*TRY IT*: Copy out all of the data below with no alterations.

[[ INFORMATION SHOWN, beginning ]]

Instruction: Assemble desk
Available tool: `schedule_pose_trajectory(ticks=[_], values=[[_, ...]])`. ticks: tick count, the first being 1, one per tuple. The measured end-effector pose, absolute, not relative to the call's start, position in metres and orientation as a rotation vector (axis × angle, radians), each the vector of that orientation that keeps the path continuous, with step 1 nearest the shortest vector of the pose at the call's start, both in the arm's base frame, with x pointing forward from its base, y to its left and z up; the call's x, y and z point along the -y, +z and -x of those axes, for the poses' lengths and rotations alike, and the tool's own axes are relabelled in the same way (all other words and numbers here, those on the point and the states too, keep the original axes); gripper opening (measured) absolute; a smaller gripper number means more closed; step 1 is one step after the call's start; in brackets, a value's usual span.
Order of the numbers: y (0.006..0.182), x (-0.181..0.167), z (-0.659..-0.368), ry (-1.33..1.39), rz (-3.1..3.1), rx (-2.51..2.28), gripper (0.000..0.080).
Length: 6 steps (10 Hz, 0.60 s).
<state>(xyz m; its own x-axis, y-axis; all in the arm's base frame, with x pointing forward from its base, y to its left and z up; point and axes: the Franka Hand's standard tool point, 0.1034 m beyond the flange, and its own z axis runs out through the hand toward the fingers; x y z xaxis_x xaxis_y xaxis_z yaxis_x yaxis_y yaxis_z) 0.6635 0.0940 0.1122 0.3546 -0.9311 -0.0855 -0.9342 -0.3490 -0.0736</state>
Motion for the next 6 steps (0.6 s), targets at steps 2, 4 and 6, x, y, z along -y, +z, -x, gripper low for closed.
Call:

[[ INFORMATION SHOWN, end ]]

*OUTPUT BELOW*:
Instruction: Assemble desk
Available tool: `schedule_pose_trajectory(ticks=[_], values=[[_, ...]])`. ticks: tick count, the first being 1, one per tuple. The measured end-effector pose, absolute, not relative to the call's start, position in metres and orientation as a rotation vector (axis × angle, radians), each the vector of that orientation that keeps the path continuous, with step 1 nearest the shortest vector of the pose at the call's start, both in the arm's base frame, with x pointing forward from its base, y to its left and z up; the call's x, y and z point along the -y, +z and -x of those axes, for the poses' lengths and rotations alike, and the tool's own axes are relabelled in the same way (all other words and numbers here, those on the point and the states too, keep the original axes); gripper opening (measured) absolute; a smaller gripper number means more closed; step 1 is one step after the call's start; in brackets, a value's usual span.
Order of the numbers: y (0.006..0.182), x (-0.181..0.167), z (-0.659..-0.368), ry (-1.33..1.39), rz (-3.1..3.1), rx (-2.51..2.28), gripper (0.000..0.080).
Length: 6 steps (10 Hz, 0.60 s).
<state>(xyz m; its own x-axis, y-axis; all in the arm's base frame, with x pointing forward from its base, y to its left and z up; point and axes: the Franka Hand's standard tool point, 0.1034 m beyond the flange, and its own z axis runs out through the hand toward the fingers; x y z xaxis_x xaxis_y xaxis_z yaxis_x yaxis_y yaxis_z) 0.6635 0.0940 0.1122 0.3546 -0.9311 -0.0855 -0.9342 -0.3490 -0.0736</state>
Motion for the next 6 steps (0.6 s), targets at steps 2, 4 and 6, x, y, z along -y, +z, -x, gripper low for closed.
Call:

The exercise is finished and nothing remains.